Elaine Jones showed how her IBM tape storage manufacturing group achieved some serious cost cutting by replacing an expensive ($150K) SAS group license with R to do a number of ETL tasks that are fundamental to the production workflow. Critical tasks such as extracting raw data from DB2, summarizing it, formatting it and loading it into a different DB2 databases that used to take 30 or so SAS programs are now handled by R scripts. The following graph shows the production workflow and where R replaced SAS.

IBM_Data_Flow
For someone who blogs about R, it was really encouraging to hear that Elaine first heard about R in from reading the 2009 NY TImes article about R published in an internal INM webpage.

Mathias Brandewinder talked about the new F# to R type provider, a kind of “bridge mechanism” for sharing data and resources between the two languages. Types enable R to be expressed as an F# resource. Now, F# users can call R from within the F# environment, and R developers can make use of F# in production code. Mathias gave very convincing live demo where working from his F# IDE he seemed to be mixing F# and R code on the fly to achieve an impressive level of integration. It was like watching a musician switch between instruments.

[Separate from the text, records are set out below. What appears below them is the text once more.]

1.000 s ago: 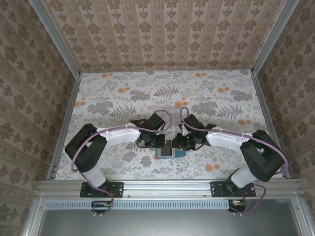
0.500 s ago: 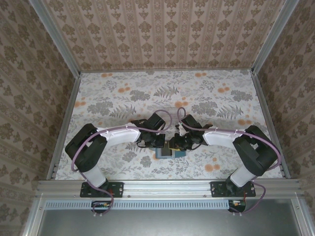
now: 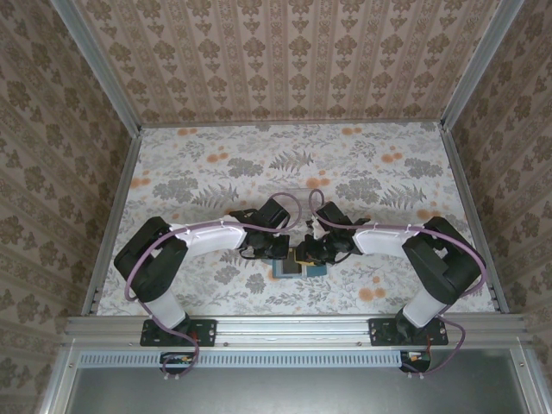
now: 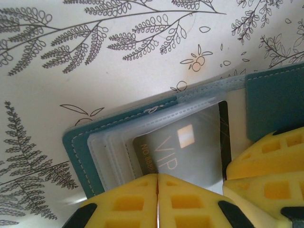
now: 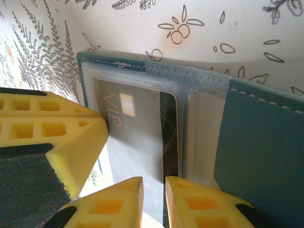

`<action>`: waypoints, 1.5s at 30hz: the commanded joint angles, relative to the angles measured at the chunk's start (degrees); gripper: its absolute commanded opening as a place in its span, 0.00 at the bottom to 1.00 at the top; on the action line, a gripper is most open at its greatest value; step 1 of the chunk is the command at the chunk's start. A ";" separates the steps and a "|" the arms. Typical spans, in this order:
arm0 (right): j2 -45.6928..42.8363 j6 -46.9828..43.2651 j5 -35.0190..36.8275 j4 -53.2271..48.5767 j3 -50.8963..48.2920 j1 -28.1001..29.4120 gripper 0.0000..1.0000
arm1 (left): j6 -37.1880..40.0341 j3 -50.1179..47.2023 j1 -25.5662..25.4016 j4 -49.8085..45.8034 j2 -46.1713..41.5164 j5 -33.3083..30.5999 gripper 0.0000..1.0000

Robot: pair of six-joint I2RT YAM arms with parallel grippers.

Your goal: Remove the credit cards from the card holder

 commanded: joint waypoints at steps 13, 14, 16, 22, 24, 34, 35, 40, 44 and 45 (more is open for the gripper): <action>-4.69 -1.58 5.13 -9.79 2.11 -0.19 0.22 | 2.30 1.50 -0.08 -7.42 -1.65 -3.28 0.08; -5.03 -1.62 5.33 -9.93 2.32 -0.19 0.22 | 2.30 1.63 -0.16 -7.33 -1.94 -3.32 0.09; -5.30 -2.09 5.45 -10.16 2.80 -0.28 0.22 | 1.97 1.99 -0.27 -7.24 -2.52 -3.30 0.09; -4.00 -2.91 3.51 -8.22 4.25 -0.46 0.23 | 0.81 2.11 -0.84 -6.78 -4.56 -2.91 0.12; -3.38 -2.82 2.67 -7.48 4.81 -0.43 0.23 | 0.21 2.01 -1.09 -5.98 -4.96 -2.37 0.12; 1.41 -3.14 0.72 -5.76 7.83 -0.46 0.23 | -1.65 -2.79 -1.94 -1.65 -3.73 0.76 0.10; 1.70 -3.18 0.60 -5.59 7.96 -0.46 0.22 | -1.59 -2.95 -1.94 -1.54 -3.53 0.82 0.10; 3.72 -3.07 0.23 -5.00 8.31 -0.46 0.22 | -1.66 -3.22 -1.92 -1.50 -2.56 0.32 0.09; 4.62 -3.51 1.60 -6.39 8.48 -0.45 0.21 | -1.52 -3.06 -1.93 -1.81 -2.25 -0.05 0.09; 4.57 -3.80 2.55 -7.34 8.48 -0.46 0.21 | -1.38 -3.01 -1.96 -2.09 -2.18 -0.20 0.09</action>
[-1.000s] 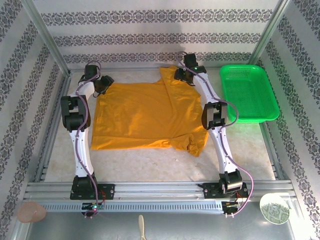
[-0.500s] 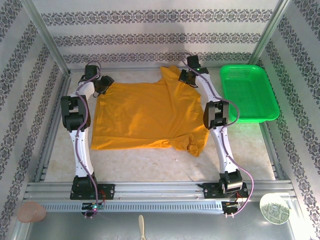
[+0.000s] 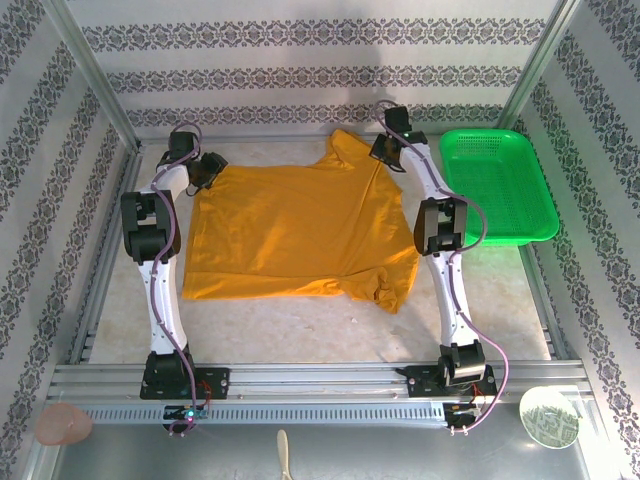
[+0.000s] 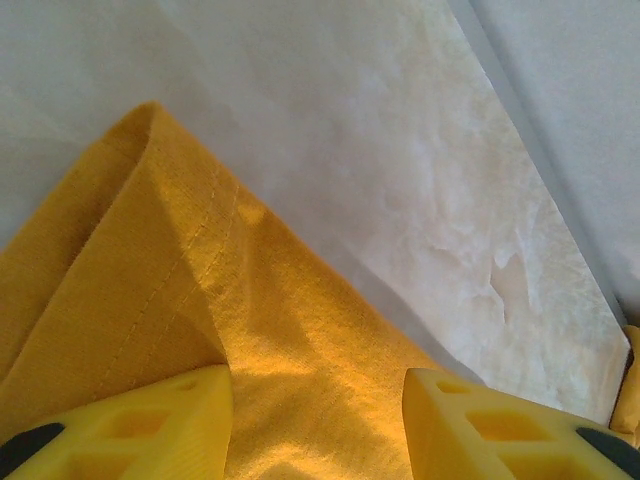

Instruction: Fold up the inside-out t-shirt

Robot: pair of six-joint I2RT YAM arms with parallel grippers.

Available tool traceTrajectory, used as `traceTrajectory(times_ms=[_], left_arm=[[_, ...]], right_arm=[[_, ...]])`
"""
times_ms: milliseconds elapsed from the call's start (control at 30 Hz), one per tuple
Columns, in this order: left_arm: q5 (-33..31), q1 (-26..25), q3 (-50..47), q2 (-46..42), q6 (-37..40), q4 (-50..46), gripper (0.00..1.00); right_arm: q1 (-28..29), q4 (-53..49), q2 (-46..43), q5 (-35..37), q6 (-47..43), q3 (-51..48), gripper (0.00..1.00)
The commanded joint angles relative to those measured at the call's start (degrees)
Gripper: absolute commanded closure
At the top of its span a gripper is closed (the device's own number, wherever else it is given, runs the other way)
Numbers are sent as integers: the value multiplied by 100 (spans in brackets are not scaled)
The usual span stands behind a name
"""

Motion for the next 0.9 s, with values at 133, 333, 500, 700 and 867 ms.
traceTrajectory(times_ms=[133, 333, 500, 700, 867], left_arm=[[215, 131, -141, -36, -148, -79, 49], [740, 158, 187, -541, -13, 43, 39], [1015, 110, -470, -1634, -42, 51, 37], [1233, -143, -2660, -3641, 272, 100, 33], [925, -439, -5011, -5724, 400, -151, 29]], right_arm=[[-94, -5, -575, -258, -81, 290, 61], [181, 660, -2794, -447, -638, -2250, 45], [426, 1193, -5056, -400, -705, -5199, 44], [546, 1814, -7753, -525, -67, -8751, 42], [789, 1520, -9625, -463, 266, -10884, 39]])
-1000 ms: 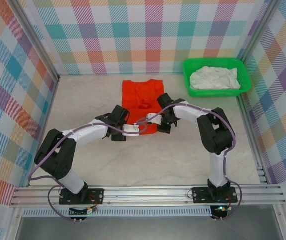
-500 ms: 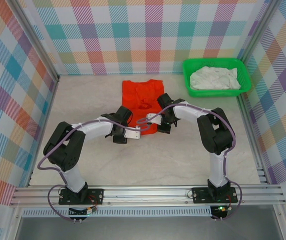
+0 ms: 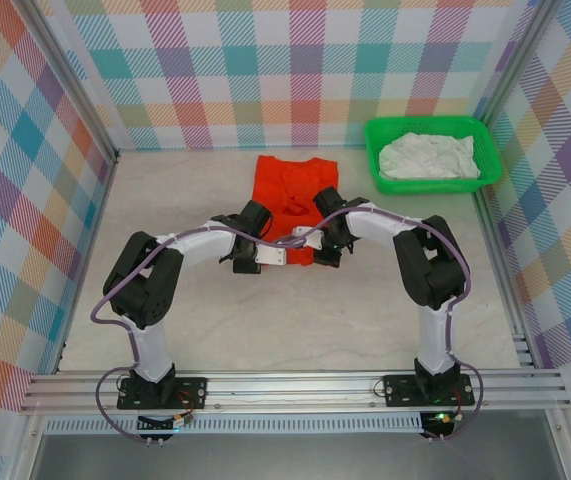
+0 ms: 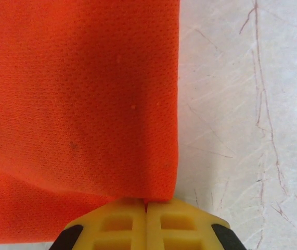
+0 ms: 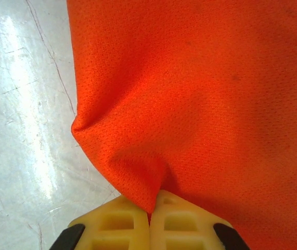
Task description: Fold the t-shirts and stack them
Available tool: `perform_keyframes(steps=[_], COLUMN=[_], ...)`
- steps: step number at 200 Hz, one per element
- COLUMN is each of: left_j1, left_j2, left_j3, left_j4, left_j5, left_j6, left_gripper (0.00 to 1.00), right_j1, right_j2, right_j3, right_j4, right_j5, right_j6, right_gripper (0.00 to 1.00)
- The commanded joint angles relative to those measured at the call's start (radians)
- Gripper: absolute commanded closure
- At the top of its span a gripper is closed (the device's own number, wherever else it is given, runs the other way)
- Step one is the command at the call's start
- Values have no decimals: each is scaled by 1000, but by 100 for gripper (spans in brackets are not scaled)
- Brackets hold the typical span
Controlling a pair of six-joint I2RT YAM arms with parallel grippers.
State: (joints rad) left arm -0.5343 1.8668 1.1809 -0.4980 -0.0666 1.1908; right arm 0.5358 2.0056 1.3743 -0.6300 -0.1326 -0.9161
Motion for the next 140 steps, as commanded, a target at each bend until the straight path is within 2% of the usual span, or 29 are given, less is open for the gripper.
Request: perform_keyframes(steps=[1, 37, 87, 140], left_j1=[8, 10, 10, -37], left_j2=[-18, -188, -433, -591], left_j3=[-50, -100, -149, -225], left_j4=[-91, -124, -169, -211], left_j5=[2, 27, 83, 76], left_j6=[21, 47, 9, -49], left_gripper=[100, 100, 100, 100], right_j1=[7, 23, 73, 139], right_j2=[-7, -96, -219, -386], right_j3=[-46, -110, -193, -292], right_j4=[-51, 0, 7, -29], right_j5=[-28, -33, 26, 59], right_j6=[41, 109, 176, 249], right_gripper=[100, 100, 100, 100])
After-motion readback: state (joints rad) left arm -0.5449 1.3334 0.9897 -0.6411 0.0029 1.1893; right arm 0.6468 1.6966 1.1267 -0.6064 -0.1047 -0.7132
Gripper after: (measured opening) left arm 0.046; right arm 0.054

Harrison Decker finished up the evening by describing how reproducible research tools in R are evolving to meet the needs of scientists and researchers. Reproducible research:

  • Allows authors to reproduce the results and figures in their research publications
  • Aids verification of results by other researchers 
  • Allows researchers to learn from and build on the work of others
  • Builds community

Harrison very eloquently articulated one of the major strengths of R when he said, almost in passing: “R grows because people are building and sharing”. The slides from all of the presenters will be posted on the BARUG meetup website.

Other R related activities include a well-attended R Bootcamp that was held on Tuesday, “The R Summit” a series of talks by Tess Nesbit of Data Song, Uday Tennety of Revolution Analytics, Ryan Walker of Blue Shield of California and Ryan White of A9, and a panel discussion “R means: Business”, led by David Smith. The talks and panel discussion are taking place today.